Repeat the stretch of entries below from the line with "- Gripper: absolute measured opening" through the line with "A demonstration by". Include both ends and add nothing.
•••
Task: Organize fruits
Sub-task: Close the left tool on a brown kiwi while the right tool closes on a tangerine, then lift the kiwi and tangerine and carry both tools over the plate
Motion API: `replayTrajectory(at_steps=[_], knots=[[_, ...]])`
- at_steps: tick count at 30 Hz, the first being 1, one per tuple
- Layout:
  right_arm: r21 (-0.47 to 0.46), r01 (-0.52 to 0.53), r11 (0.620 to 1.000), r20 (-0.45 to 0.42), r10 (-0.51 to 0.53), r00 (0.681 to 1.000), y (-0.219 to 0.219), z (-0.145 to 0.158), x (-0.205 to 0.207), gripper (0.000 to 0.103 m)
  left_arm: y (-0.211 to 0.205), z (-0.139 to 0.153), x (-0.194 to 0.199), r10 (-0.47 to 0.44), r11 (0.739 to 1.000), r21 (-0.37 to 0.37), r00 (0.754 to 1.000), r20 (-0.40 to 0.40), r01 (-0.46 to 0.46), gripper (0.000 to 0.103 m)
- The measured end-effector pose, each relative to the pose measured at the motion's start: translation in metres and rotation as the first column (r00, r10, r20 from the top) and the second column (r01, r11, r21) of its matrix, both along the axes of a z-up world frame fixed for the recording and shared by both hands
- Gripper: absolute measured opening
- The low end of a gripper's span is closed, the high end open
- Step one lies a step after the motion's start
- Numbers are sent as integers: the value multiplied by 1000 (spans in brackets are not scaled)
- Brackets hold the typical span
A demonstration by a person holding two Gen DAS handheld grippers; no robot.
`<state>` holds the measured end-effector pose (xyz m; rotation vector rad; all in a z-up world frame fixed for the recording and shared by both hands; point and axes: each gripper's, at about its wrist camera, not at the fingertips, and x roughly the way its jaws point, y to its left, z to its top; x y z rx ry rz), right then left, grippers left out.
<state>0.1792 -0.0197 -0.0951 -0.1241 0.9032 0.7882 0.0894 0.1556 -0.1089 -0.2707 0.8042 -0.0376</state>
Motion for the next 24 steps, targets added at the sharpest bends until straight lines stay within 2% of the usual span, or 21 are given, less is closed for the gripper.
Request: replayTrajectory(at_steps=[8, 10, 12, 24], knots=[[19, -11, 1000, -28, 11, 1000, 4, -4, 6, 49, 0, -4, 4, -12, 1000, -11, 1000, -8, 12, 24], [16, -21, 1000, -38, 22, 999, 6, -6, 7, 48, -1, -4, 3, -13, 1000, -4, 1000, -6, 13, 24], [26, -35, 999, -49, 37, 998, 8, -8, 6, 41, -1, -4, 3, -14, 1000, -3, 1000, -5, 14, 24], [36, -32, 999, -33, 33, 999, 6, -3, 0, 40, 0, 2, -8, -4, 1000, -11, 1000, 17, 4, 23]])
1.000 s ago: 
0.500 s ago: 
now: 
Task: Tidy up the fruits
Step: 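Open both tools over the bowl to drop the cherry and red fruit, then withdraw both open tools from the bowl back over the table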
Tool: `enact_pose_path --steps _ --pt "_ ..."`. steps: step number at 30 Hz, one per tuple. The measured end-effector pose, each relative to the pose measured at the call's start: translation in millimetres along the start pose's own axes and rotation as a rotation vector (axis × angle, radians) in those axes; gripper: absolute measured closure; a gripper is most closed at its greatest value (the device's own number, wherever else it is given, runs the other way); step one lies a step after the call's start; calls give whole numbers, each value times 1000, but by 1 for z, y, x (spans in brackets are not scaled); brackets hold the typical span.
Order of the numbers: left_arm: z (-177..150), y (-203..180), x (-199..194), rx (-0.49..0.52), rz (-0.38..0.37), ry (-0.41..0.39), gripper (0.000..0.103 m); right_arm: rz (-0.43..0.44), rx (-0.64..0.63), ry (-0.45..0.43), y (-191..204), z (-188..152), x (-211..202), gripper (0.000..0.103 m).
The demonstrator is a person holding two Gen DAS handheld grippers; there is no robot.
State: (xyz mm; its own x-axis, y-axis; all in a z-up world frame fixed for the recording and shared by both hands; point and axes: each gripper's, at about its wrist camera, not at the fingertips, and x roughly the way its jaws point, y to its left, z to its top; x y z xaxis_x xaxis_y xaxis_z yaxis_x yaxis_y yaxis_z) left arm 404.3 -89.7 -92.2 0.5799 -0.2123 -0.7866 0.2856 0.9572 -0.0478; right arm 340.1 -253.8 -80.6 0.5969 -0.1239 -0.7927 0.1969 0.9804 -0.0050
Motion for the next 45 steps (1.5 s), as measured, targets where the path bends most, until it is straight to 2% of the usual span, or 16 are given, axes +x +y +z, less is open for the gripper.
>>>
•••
■ RESPONSE TO THE TASK ■
- Gripper: absolute measured opening
- The low end of a gripper's span is closed, the high end open
- Step one lies a step after the motion's start
- Numbers are sent as integers: the value multiplied by 1000 (spans in brackets are not scaled)
- Brackets hold the typical span
A demonstration by a person holding two Gen DAS handheld grippers; no robot.

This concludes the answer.